§ Assignment
Return the records below from the line containing "Can you see the finger" onward, exactly, through and including the last line.

§ Records for the task

----

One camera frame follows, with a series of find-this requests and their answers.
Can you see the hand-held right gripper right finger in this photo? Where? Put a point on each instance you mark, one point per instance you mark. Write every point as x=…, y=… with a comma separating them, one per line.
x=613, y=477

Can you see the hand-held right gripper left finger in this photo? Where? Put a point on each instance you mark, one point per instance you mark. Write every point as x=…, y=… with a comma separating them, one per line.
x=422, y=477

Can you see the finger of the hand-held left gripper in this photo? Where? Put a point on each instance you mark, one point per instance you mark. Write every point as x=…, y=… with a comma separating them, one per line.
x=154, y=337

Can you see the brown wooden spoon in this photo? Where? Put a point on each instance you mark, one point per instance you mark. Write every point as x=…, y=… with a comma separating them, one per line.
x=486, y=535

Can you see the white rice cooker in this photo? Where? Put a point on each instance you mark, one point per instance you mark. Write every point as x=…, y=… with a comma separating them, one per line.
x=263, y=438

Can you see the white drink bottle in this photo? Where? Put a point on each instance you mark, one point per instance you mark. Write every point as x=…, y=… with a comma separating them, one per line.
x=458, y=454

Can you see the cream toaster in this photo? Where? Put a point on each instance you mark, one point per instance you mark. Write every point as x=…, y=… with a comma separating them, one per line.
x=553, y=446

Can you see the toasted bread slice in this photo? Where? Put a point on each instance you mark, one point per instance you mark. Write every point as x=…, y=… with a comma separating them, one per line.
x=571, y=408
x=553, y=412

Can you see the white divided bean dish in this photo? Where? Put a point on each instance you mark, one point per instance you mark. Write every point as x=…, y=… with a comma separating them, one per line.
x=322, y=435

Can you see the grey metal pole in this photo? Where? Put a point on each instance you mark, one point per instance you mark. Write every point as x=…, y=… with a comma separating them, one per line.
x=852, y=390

----

§ Completed task
Can you see the finger of the hand-held left gripper in this photo? Where? Put a point on each instance you mark, one point per instance you mark. Write every point as x=…, y=… with a comma separating them, one per line.
x=154, y=337

Can you see the brown wooden spoon in this photo? Where? Put a point on each instance you mark, one point per instance you mark. Write every point as x=…, y=… with a comma separating them, one per line.
x=486, y=535

Can you see the white rice cooker in this photo? Where? Put a point on each instance you mark, one point per instance you mark. Write every point as x=…, y=… with a comma separating them, one per line.
x=263, y=438

Can you see the white drink bottle in this photo? Where? Put a point on each instance you mark, one point per instance you mark. Write every point as x=…, y=… with a comma separating them, one per line.
x=458, y=454

Can you see the cream toaster in this photo? Where? Put a point on each instance you mark, one point per instance you mark. Write every point as x=…, y=… with a comma separating them, one per line.
x=553, y=446

Can you see the toasted bread slice in this photo? Where? Put a point on each instance you mark, one point per instance you mark. Write every point as x=…, y=… with a comma separating them, one per line.
x=571, y=408
x=553, y=412

Can you see the white divided bean dish in this photo? Where? Put a point on each instance you mark, one point per instance you mark. Write every point as x=…, y=… with a comma separating them, one per line.
x=322, y=435

Can you see the grey metal pole in this photo? Where? Put a point on each instance you mark, one point per instance you mark. Write every point as x=…, y=… with a comma separating them, one per line.
x=852, y=390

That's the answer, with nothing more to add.